### [WHAT THE TASK REQUIRES]
The required output is the lines below from the line containing "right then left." to the line containing "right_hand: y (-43", inclusive, retyped exactly. No other lines belong in it.
=== TASK DATA ===
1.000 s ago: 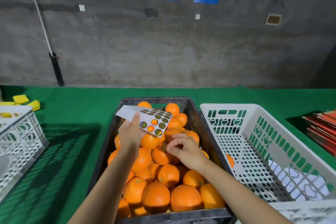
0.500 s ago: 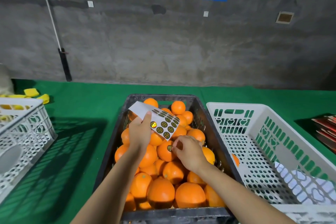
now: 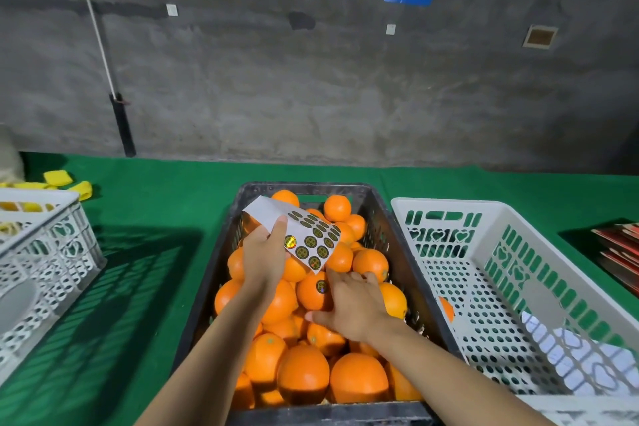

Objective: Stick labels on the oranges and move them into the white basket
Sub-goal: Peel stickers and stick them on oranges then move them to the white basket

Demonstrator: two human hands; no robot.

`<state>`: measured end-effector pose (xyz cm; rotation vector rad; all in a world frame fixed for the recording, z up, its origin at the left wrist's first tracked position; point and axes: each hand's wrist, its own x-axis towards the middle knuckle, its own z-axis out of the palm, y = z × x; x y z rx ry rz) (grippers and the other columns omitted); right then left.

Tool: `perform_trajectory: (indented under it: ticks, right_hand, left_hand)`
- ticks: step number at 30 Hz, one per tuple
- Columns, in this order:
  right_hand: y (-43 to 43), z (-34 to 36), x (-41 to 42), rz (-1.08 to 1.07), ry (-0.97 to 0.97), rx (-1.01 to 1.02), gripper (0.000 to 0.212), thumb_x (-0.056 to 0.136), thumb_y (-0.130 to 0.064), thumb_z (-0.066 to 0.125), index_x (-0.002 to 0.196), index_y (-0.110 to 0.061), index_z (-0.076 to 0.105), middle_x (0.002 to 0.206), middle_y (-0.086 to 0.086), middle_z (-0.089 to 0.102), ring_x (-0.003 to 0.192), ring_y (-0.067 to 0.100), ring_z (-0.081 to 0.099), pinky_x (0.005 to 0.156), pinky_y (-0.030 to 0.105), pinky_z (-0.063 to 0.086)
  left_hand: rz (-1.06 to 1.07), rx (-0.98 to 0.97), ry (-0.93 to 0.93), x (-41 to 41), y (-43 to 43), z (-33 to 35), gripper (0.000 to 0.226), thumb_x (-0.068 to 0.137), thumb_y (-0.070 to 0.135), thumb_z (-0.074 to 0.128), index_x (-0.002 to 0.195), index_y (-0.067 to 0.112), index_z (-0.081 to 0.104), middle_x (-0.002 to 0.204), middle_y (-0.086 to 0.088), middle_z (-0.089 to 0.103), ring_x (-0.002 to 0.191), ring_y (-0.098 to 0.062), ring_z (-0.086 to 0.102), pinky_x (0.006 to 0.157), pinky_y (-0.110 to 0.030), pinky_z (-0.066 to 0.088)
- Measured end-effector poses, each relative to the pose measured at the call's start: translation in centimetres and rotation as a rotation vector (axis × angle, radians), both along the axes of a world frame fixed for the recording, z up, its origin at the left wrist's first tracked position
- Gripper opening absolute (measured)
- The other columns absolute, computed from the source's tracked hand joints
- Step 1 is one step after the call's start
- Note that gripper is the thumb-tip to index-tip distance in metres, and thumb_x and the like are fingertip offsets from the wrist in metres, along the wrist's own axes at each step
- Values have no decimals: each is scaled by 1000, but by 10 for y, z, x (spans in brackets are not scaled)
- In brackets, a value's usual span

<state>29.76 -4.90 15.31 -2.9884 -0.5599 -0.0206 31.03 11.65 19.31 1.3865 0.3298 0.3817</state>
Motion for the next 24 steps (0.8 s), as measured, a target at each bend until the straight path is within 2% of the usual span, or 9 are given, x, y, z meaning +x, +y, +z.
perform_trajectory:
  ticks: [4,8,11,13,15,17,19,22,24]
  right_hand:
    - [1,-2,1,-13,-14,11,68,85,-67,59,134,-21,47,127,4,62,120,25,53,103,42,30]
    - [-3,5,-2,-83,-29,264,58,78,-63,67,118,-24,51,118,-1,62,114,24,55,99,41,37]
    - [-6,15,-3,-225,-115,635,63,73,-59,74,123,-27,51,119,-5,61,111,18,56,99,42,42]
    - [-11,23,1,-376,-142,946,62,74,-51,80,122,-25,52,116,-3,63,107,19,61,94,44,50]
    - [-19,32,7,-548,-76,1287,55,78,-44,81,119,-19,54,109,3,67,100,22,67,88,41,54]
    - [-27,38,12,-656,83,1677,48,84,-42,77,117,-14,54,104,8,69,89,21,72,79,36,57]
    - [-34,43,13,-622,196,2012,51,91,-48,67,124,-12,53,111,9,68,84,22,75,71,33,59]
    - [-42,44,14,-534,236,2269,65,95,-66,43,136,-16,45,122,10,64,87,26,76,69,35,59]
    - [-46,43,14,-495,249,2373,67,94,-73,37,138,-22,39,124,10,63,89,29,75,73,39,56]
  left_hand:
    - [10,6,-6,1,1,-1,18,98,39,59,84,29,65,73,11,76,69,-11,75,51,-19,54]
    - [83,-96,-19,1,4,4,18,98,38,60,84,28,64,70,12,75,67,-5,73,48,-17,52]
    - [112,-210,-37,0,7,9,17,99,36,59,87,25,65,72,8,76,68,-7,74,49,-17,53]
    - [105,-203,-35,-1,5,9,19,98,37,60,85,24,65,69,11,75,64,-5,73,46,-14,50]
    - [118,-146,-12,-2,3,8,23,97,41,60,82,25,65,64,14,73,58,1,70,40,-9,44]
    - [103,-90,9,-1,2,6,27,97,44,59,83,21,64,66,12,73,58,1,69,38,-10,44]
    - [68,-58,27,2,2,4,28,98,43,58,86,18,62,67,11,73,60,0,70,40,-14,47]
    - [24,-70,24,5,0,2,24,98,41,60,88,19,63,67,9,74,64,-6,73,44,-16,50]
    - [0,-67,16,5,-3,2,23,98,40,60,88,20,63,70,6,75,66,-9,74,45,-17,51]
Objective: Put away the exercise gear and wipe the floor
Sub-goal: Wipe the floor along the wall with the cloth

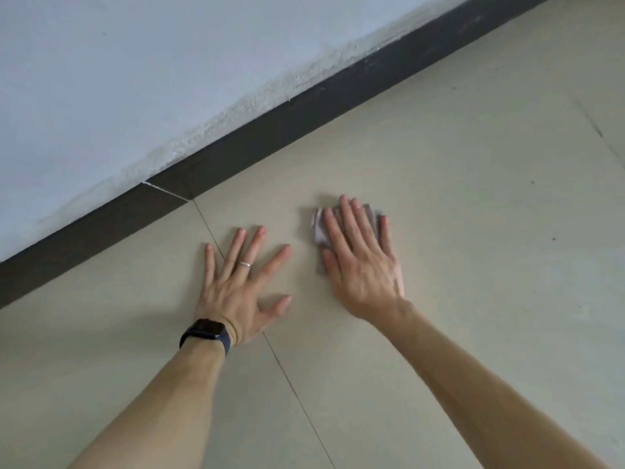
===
### [COMPLETED TASK]
`<state>`: measured end-effector pose (xyz cm; rotation vector rad; all in a world frame fixed for the recording, z up, its origin at the left wrist's first tracked position; point and axes: each hand's wrist, its own x-axis towards the middle knuckle, its own z-axis out of the palm, y = z × x; x y z rx ry rz) (grippers and the other columns omitted); right then left.

Tool: `perform_trajectory: (indented under it: ticks, right_hand, left_hand)`
- ticks: step number at 30 Hz, one per tuple
- Columns, in this order:
  right_hand: y (-43 to 43), z (-34 to 36), x (-41 to 42), rz (-1.08 to 1.07), ry (-0.97 to 0.97), rx (-1.01 to 1.02), gripper (0.000 to 0.212), thumb_x (-0.056 to 0.136), thumb_y (-0.130 to 0.064), thumb_z (-0.066 to 0.125), index_x (-0.002 to 0.196), index_y (-0.110 to 0.061), index_z (-0.076 to 0.105), middle_x (0.002 to 0.206), middle_y (-0.086 to 0.086), middle_z (-0.089 to 0.102), ring_x (-0.003 to 0.192), ring_y (-0.067 to 0.100), ring_z (-0.081 to 0.099), pinky_x (0.005 to 0.156), pinky_y (-0.030 to 0.105), pinky_z (-0.063 to 0.086)

The output is now complete.